ブラック企業という「社風」を変える難しさ

 「ブラック企業」という言葉が生まれてから、随分長い時間の経過があり、すっかり一般用語として定着した感がある。

 筆者にも、実際に出会った中で「ブラック企業だな」と感じてしまった企業がある。不思議だったのは、その企業で働く人々が「ここの職場環境はブラックである」ということを自覚し、マネジメントも現場も、そこから脱却すべきとの認識を有しているということだ。

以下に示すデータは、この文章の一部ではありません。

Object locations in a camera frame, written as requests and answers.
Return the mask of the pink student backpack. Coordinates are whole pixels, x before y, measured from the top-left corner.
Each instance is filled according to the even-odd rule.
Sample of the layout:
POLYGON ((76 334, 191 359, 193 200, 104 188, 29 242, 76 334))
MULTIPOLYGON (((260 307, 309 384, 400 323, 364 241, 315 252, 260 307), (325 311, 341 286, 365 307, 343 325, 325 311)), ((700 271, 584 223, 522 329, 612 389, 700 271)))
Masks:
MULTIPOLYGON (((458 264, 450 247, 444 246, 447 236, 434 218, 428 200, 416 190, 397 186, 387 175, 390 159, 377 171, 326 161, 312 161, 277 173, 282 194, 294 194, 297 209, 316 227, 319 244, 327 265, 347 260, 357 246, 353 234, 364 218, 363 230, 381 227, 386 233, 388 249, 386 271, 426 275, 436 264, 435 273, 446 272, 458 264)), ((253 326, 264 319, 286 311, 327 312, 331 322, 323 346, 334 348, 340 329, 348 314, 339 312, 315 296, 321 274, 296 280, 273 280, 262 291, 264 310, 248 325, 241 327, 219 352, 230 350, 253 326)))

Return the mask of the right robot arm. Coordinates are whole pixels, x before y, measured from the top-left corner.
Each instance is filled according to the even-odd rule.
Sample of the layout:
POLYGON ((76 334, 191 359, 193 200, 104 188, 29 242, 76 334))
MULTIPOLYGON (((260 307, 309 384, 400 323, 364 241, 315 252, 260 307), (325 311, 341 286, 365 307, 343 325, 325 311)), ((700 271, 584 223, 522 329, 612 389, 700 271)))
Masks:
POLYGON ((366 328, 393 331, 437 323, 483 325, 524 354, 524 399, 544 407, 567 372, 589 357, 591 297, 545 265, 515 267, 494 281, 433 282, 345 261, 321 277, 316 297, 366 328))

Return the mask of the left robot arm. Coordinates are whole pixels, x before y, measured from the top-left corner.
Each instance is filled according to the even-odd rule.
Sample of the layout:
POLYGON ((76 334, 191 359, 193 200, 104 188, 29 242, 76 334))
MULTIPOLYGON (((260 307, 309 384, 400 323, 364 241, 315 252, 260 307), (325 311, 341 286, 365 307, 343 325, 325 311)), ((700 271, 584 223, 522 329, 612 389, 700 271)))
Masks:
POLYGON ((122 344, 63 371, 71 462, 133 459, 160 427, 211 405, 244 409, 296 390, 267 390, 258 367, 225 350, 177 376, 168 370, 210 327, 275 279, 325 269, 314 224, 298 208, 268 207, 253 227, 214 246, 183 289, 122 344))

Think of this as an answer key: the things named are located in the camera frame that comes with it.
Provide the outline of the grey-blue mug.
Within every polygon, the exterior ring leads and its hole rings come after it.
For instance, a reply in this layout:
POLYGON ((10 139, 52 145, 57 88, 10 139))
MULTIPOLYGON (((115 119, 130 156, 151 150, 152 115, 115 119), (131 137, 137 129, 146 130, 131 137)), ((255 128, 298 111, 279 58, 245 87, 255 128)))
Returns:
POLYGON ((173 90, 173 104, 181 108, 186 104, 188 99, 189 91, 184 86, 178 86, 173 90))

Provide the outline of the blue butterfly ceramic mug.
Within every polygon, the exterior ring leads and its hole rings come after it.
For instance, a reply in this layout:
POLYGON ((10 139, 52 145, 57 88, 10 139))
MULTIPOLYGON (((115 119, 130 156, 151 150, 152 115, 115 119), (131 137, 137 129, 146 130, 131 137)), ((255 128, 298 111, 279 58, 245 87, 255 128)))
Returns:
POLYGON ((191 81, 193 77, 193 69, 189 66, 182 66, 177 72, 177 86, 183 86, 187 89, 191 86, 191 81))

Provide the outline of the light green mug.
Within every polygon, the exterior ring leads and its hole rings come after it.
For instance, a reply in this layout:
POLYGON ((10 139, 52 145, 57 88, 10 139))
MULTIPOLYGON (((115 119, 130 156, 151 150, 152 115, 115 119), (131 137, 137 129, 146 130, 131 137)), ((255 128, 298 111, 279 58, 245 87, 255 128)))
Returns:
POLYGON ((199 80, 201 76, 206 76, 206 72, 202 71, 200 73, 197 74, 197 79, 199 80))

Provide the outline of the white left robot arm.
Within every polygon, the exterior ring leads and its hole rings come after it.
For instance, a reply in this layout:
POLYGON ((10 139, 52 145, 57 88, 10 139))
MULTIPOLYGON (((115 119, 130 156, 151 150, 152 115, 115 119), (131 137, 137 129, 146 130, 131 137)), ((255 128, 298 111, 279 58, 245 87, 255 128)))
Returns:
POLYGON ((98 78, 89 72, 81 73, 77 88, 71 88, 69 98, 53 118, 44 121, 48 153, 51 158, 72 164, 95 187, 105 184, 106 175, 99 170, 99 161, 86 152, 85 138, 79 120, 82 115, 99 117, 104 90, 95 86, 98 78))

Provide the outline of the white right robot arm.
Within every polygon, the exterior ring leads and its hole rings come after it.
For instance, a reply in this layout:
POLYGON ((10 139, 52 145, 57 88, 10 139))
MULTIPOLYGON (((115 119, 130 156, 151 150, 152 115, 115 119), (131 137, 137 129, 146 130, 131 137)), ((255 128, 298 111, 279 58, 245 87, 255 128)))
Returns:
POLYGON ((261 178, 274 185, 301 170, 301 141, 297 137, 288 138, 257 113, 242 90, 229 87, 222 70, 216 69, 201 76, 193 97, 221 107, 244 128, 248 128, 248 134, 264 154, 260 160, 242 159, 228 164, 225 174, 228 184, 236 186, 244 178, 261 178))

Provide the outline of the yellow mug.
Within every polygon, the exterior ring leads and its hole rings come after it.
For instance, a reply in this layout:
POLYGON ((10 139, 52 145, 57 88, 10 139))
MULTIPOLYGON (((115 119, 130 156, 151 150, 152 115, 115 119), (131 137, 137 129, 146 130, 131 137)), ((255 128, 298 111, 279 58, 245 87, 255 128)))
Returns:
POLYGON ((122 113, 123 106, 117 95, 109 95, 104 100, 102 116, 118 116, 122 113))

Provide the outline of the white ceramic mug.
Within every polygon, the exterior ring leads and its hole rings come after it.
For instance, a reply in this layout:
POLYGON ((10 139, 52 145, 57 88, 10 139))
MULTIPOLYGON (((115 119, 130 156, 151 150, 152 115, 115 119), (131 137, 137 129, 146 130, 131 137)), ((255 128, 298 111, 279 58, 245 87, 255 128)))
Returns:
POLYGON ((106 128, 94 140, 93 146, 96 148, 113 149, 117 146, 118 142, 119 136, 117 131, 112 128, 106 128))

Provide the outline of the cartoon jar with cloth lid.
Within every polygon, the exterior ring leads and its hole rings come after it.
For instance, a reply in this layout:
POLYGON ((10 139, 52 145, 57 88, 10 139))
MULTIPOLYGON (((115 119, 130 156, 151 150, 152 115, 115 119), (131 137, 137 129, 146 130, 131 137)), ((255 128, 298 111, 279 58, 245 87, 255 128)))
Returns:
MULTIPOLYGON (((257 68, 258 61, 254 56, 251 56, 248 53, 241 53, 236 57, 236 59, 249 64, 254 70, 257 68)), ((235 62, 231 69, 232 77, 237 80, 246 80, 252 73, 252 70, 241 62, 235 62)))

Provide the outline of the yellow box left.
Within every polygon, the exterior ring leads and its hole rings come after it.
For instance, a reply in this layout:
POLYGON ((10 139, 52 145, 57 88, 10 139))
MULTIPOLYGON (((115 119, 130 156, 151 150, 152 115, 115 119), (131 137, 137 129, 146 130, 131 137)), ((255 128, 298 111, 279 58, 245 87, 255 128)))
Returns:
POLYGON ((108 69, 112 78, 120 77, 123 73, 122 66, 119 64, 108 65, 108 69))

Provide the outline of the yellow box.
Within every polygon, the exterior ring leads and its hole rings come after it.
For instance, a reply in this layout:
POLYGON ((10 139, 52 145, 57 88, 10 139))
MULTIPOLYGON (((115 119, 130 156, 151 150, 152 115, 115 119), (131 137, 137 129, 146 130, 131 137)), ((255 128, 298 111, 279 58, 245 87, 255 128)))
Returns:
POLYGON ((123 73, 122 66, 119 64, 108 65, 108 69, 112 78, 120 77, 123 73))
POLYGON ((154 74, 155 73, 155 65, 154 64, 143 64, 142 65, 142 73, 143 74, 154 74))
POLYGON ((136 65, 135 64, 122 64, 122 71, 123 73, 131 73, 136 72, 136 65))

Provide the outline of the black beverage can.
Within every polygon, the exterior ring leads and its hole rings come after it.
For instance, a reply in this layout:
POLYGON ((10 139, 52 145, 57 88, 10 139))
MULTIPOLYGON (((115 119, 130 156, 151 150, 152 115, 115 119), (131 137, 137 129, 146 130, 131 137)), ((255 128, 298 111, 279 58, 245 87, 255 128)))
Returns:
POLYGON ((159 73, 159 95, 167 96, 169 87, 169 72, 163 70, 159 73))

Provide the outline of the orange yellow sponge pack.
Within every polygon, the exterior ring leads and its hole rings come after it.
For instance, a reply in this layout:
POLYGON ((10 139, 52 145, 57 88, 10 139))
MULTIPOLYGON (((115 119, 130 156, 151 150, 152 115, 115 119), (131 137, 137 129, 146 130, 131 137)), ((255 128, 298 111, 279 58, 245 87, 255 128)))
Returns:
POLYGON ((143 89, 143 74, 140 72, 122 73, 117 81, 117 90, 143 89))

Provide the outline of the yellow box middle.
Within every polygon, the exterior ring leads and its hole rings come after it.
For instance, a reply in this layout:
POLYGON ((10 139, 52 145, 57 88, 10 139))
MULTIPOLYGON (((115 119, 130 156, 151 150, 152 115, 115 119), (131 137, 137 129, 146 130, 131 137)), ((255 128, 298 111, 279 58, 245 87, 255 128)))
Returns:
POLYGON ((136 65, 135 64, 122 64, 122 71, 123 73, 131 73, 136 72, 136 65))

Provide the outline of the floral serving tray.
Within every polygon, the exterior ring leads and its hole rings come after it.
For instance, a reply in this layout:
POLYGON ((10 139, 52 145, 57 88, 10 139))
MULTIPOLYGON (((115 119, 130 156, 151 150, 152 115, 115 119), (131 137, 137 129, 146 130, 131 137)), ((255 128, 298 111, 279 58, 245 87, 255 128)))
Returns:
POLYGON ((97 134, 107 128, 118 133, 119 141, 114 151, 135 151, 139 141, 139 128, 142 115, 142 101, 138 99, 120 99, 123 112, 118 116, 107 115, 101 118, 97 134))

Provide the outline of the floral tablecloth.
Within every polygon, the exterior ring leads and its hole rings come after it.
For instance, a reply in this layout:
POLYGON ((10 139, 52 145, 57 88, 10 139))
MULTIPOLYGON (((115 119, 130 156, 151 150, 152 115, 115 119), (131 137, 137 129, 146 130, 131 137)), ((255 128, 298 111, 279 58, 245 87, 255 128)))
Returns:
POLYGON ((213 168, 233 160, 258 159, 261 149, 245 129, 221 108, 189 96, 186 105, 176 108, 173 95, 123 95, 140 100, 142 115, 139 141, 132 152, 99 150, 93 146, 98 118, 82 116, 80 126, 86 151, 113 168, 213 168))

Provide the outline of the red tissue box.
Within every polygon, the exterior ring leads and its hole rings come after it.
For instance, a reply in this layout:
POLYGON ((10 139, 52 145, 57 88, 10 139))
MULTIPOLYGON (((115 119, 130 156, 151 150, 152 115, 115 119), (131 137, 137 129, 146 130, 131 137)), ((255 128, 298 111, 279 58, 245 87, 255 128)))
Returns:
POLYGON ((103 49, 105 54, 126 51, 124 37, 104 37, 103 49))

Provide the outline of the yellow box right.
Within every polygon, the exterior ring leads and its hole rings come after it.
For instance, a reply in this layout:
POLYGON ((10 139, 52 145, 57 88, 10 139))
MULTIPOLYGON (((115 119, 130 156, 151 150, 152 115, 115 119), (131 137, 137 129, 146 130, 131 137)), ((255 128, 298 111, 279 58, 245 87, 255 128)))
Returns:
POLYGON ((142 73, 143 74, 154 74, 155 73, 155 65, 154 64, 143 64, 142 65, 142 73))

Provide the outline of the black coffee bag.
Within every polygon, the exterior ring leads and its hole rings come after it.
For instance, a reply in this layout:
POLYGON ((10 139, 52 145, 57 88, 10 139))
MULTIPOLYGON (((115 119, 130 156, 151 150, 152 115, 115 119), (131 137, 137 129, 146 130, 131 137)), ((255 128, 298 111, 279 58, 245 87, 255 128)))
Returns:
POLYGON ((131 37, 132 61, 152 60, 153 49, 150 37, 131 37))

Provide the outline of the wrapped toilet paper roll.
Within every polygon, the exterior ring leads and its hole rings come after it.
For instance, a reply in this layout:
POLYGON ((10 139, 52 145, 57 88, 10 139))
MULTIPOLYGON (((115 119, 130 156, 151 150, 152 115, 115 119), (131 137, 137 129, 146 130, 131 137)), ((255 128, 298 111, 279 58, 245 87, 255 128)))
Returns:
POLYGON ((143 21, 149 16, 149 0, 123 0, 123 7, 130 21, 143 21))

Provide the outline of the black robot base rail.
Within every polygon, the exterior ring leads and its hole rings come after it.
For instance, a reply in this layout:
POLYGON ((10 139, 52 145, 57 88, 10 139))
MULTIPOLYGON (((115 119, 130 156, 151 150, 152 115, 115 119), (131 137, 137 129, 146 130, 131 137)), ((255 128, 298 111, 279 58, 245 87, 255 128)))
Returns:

 だったら今すぐその残業をやめればいいのに、というのにそうはいかないのが日本企業の性である。ということは、改めてここで主張するまでもなく、全ての読者が胸に手をあてればわかるだろう。

 もちろん、あらゆるブラック企業が同じようなブラックさで日々を生きているわけではない。ある組織は比較的風通し良く、またある組織は極めて厳重な統制が敷かれている、というような差異はある。また、実態としてはブラックと言わざるを得ないような業務環境であっても、それを苦とせず、むしろ充実感をもって皆が仕事にまい進する、という企業もあれば、そこまでひどい環境ではないのに、怨嗟の声が絶えない、という組織もある。

 こうした現象に対して、人は例えば、ある企業を指して「あの会社は自由闊達なのが強みだ」とか、「あの会社は軍隊式だから」といったふうに評する。

 そうした組織の雰囲気を、我々は「社風」と呼んでいる。これは社是やクレド、中長期計画書に書いているわけでもなく、人事制度にロックインされているわけでもない。その企業が長い歴史を生き抜いてきたなかで、いつのまにか備わったものである。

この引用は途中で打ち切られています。